Since penning Part One of my Dry Creek Race Report on the back of tree bark, it has occurred to me that I left out some valuable information. While my wildly personal experience was noteworthy, I should have realized others may have been looking for more pertinent information, so I thought I would give a deeper analysis of the running experience.
First off, Race Director, Season Kaminski had this thing humming from the minute you got there. It was super organized, the start line was clearly visible, and her speech on which flags to follow in the woods was spot on, not to mention loaded with trail humor!
Secondly, there was a nice downhill-ish first 3 miles. This was mostly “roads” and ended with a not-so-nice and very steep downhill segment that was covered with leaves. It was also my favorite part of the course.
My next favorite part came right after that downhill. It was a nice roll through a meadow that was flat and should have signaled me of the doom that lie ahead. But, of course I was daydreaming.
The hill that followed the meadow was unconscionable. They claim just over a mile, but the subsequent rollers turned that climb into about three miles. Not gonna lie, it was tough, and as my boy, Wasky, would say, “Legit.”
Listen, at the top of that long climb, nothing is more welcome than a friendly face, and that’s when I saw team photographer, and fastest Wasky, Carolyn unleashing her photographic excellence. I smiled, laughed, and cried as I limped back into the village.
This is where the race started and hundreds . . . err . . . dozens of thirsty fans raised the roof for my arrival. Humbled, inspired, and somewhat relieved, I moved on to the deadly Final Six.
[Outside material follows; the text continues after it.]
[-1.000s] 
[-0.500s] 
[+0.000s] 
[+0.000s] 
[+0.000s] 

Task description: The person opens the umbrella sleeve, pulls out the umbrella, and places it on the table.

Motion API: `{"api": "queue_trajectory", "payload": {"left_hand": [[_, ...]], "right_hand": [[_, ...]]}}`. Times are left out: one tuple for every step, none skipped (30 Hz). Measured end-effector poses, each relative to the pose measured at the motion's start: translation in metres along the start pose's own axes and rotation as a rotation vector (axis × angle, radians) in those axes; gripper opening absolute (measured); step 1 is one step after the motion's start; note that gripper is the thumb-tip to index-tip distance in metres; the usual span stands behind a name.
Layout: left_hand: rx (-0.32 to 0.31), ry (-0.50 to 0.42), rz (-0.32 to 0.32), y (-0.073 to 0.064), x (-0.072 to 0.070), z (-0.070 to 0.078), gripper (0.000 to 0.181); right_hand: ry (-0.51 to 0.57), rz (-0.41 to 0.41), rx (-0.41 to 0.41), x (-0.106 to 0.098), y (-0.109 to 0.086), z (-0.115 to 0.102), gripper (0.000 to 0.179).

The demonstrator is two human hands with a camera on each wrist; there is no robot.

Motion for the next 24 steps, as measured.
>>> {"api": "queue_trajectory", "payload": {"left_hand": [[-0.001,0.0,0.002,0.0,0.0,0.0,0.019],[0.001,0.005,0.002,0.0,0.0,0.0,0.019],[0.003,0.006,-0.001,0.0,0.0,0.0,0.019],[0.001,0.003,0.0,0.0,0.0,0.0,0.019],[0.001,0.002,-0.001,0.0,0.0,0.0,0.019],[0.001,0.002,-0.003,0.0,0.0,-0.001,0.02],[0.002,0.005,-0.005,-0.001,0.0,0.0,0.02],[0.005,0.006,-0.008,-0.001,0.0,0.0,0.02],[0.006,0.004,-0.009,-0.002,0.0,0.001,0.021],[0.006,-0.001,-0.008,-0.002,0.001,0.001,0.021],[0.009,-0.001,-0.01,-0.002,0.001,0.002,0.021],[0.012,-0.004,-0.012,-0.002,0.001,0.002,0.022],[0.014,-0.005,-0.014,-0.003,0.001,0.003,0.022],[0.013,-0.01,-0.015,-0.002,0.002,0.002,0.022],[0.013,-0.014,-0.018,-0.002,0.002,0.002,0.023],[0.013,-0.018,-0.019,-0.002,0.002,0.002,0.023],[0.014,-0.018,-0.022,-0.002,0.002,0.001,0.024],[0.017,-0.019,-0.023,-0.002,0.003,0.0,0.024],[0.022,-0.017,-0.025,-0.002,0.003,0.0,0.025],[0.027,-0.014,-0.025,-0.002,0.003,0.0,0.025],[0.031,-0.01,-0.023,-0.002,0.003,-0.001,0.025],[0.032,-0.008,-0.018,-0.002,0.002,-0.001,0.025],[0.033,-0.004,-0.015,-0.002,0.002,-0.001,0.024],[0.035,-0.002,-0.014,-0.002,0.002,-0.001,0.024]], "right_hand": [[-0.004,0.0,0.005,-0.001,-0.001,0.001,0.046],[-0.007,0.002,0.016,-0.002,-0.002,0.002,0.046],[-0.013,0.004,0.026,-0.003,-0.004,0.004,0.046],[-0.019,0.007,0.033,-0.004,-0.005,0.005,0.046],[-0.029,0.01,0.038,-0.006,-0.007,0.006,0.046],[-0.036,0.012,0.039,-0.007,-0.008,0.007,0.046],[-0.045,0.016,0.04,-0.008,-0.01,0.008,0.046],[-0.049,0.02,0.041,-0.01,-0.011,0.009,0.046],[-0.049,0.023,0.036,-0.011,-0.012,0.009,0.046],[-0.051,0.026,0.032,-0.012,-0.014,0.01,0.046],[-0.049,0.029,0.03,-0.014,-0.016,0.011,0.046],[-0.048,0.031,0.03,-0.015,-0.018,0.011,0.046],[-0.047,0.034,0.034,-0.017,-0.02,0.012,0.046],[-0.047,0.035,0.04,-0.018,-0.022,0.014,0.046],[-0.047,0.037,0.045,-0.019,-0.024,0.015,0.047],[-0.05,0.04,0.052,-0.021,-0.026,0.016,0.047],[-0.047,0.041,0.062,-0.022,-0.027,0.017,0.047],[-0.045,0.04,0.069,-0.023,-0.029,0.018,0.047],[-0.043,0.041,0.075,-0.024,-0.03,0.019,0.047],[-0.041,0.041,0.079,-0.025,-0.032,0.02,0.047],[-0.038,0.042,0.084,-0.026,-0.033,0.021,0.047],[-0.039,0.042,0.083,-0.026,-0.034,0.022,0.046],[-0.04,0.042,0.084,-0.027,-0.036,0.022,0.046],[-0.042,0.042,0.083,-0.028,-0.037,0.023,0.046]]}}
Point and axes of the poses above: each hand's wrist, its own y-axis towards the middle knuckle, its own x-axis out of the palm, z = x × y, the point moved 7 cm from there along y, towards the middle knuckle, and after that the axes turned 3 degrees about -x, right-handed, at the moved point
“Rock and Roll” might be the headline for this stretch. Lots of rocks and lots of rollers. By mile eight, my legs were fried. My hip was screaming bloody murder, so I settled into the Ironman-shuffle for the next mile or so, then aired it out only to hear the same song from my hip. “Uh, dude, kinda hurtin down here.”
Yeah, but races with 700 feet of gain are going to make you hurt . . . especially if you’re not ready for them. Which I wasn’t, but sorta was because I finished. What bummed me most is that I never really had my breath right or find a groove with my stride, but I suppose both are more common on trails.
In all it was a memorable experience and the weather was perfect. The food that waited for famished hurdlers was dished out by Nashville Running Company Kingpin, Lee Wilson, in an endless buffet of steaming goodness.
Runners are a different breed, but trail runners take the family tree to an entirely new limb. They are duly committed to pain and seek it at all costs. It was a pleasure to be in their company.